The focus on emerging biotech stocks means performance has been tough since early 2021.

The biotech sector can be volatile.

Periodic political pressure.

Analyst

Mel Jenner

+44 (0)20 3077 5700

The Biotech Growth Trust is a research client of Edison Investment Research Limited

The Biotech Growth Trust (BIOG) now has two co-managers, Geoff Hsu and Josh Golomb, at global healthcare specialist OrbiMed Capital. The trust has experienced a difficult period of relative performance due to the managers’ approach of focusing on emerging (smaller-cap) biotech stocks rather than large-cap biotech businesses, because of their higher growth prospects. This strategy has been out of favour in an uncertain macroeconomic environment. Hsu and Golomb highlight attractive valuations in the biotech sector, which are not reflecting favourable industry fundamentals, including high levels of innovation across a range of therapeutic areas and an acceleration in mergers and acquisitions (M&A) ahead of an upcoming patent cliff.

BIOG AGM presentation with Geoff Hsu (July 2023)

Source: BIOG

Why consider BIOG?

BIOG’s performance has been under pressure since Q121 due to Hsu and Golomb’s focus on emerging rather than large-cap biotech stocks, which is a strategy that has served them well over the long term. They believe that given very attractive valuations, including an unprecedented number of biotech companies trading below the level of cash on their balance sheets, and strong company fundamentals, smaller-cap biotech stocks will once again have their day in the sun.

An uncertain macroeconomic environment has meant that, unusually, biotech stock prices have not been supported by an acceleration in industry M&A. However, takeover bids are likely to continue for some time as major pharma companies look to bolster their product pipelines ahead of a major patent cliff in the second half of this decade.
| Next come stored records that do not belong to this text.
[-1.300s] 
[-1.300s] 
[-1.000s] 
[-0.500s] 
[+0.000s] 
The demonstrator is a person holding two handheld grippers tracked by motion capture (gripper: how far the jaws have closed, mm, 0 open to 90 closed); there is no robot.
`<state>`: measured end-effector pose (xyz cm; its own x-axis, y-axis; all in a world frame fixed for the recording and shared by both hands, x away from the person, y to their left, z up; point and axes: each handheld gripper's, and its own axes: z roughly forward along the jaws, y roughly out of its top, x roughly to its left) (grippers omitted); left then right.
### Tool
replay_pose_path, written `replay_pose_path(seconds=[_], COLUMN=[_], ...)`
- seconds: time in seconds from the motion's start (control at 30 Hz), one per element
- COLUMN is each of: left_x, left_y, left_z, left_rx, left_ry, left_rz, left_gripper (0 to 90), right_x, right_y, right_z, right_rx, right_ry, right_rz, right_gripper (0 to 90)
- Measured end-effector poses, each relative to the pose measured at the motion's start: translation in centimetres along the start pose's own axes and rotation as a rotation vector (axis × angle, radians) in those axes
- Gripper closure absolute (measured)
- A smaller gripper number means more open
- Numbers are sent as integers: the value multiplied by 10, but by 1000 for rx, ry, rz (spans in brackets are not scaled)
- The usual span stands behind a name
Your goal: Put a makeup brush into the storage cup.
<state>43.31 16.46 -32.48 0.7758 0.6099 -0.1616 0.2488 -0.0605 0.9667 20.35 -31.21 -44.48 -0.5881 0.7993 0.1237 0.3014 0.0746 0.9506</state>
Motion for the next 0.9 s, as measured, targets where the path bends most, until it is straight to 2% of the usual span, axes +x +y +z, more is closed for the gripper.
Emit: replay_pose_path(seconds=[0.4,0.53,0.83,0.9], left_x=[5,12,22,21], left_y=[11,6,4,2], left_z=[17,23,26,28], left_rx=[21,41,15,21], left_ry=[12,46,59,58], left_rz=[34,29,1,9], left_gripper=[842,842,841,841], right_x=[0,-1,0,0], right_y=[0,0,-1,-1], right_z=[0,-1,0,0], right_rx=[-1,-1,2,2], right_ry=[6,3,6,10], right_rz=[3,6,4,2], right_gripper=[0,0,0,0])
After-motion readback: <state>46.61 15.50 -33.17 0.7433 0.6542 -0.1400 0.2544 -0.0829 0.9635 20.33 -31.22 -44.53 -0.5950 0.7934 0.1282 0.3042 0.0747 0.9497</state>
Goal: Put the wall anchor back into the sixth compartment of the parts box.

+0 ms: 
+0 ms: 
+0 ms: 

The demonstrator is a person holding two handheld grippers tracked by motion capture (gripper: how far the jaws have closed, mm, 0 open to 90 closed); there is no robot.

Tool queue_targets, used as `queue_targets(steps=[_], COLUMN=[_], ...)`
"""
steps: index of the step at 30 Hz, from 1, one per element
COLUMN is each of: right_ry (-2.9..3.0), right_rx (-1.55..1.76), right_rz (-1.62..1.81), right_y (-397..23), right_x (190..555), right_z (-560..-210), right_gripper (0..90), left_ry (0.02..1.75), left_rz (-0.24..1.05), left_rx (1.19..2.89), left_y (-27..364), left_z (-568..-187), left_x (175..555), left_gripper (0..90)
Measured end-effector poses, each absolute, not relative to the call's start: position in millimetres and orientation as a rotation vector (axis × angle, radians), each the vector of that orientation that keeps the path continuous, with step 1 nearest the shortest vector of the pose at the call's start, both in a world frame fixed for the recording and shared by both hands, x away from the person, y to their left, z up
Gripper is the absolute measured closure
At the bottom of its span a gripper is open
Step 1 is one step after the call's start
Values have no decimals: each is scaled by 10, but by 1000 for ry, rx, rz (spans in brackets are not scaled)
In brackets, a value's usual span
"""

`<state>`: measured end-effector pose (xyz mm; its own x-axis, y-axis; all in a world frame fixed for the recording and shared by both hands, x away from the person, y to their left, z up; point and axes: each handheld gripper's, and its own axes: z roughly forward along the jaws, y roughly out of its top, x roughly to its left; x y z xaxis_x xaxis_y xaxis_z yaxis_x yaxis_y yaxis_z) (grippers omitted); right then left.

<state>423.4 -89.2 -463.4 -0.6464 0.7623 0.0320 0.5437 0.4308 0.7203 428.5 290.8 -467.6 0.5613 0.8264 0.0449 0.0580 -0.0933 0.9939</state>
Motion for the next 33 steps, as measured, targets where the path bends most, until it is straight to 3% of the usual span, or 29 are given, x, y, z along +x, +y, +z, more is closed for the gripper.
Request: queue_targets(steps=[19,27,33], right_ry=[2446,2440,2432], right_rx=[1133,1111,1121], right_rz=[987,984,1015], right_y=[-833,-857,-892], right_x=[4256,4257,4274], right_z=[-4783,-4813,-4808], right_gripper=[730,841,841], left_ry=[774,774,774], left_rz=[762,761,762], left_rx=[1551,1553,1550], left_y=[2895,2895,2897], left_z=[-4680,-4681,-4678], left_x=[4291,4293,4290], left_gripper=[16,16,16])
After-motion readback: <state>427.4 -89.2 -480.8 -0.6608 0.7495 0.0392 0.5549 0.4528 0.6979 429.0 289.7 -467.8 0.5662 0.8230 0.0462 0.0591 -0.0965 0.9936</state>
Hence, as central banks come to the end of their interest rate tightening cycles and the economic backdrop stabilises, investors should once again focus on the favourable attributes of the biotech sector.

BIOG’s managers have a broad mandate and can seek out the best opportunities in both developed and emerging markets, and can hold up to 10% of the fund in unlisted securities. They can draw on the extensive resources of OrbiMed, which is one of the leading global healthcare investors. The company has recently extended its research reach by opening an office in London. BIOG’s discount is wider than its three-, five- and 10-year historical averages, offering scope for a higher valuation once the trust’s performance gets back on track.

BIOG: Bias towards emerging biotech names

BIOG is a specialist fund with a bias towards emerging rather than large-cap biotech stocks. As such, the trust’s relative performance is broadly dependent on how smaller-cap biotech stocks perform versus the wider sector.

Exhibit 1: BIOG’s upside/downside capture over the last decade

Source: Refinitiv, Edison Investment Research. Note: Cumulative upside (downside) capture calculated as the geometric average NAV TR of the fund during months with positive (negative) benchmark total returns, divided by the geometric average benchmark total return during these months. A 100% upside (downside) indicates that the fund’s TR was in line with the benchmark’s during months with positive (negative) returns.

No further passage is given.